Putting AI Everywhere — In The Real World And In Qualcomm’s Portfolio...And speaking of growth, no big tech marketing push would be complete these days without serious emphasis on AI. In the briefing last week, Contreras framed the company’s inherent advantages in AI succinctly: “We at Qualcomm are strategically positioned to lead and capitalize on the transition from AI training to large-scale inference, particularly as the center of mass of inference processing is moving to the edge and towards devices.”
While model training will continue to happen mostly in big datacenters (especially at the hyperscalers), inferencing is already moving out to the edge of the network and to individual devices like AI PCs.
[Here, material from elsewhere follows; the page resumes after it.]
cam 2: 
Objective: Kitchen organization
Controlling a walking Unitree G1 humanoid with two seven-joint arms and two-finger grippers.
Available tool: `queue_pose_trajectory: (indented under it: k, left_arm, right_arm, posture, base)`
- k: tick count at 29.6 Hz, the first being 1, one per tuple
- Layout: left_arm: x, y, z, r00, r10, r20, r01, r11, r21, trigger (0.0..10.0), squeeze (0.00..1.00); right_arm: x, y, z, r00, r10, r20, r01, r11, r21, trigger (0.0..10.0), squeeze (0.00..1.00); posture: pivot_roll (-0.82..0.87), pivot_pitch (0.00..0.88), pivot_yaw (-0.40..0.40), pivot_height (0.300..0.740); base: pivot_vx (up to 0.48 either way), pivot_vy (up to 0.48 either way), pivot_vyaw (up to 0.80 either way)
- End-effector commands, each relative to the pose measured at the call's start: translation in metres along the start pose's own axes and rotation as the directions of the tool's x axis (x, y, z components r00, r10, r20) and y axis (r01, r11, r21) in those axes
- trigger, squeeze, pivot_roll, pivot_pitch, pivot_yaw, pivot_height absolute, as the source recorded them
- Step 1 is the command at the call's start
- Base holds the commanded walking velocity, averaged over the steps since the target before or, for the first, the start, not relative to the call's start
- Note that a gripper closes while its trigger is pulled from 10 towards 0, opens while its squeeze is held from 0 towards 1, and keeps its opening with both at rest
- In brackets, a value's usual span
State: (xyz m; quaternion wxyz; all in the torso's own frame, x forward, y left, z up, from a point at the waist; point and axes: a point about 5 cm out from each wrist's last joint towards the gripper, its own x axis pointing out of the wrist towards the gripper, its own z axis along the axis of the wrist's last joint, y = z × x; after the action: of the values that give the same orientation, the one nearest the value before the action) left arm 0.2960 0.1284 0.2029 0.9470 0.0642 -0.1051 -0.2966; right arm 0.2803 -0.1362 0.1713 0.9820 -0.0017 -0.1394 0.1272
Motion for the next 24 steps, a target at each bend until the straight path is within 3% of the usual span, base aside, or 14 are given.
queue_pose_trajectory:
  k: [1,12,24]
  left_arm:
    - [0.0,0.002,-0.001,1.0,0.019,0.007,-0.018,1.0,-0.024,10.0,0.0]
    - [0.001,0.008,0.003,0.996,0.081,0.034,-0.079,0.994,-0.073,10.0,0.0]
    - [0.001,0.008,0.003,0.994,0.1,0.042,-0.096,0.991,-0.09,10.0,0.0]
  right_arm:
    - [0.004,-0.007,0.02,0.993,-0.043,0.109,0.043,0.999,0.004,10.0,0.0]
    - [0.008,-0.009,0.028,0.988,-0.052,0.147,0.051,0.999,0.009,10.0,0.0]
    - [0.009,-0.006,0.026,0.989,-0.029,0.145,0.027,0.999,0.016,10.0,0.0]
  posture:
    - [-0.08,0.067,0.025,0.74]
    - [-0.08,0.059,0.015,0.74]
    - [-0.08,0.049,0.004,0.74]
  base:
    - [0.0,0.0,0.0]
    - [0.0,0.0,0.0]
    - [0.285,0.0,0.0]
Going forward, we can expect more AI workloads to either be hybrid, with some of the work happening in the cloud and some on-device, or else on-device in toto. It is very much by design that this is another area where connectivity is crucial, and it’s no coincidence that Snapdragon processors were in every single model in the first wave of Copilot+ PCs that debuted in the summer of 2024. Qualcomm has positioned itself very shrewdly to take advantage of this moment — but the strategy goes far beyond the moment.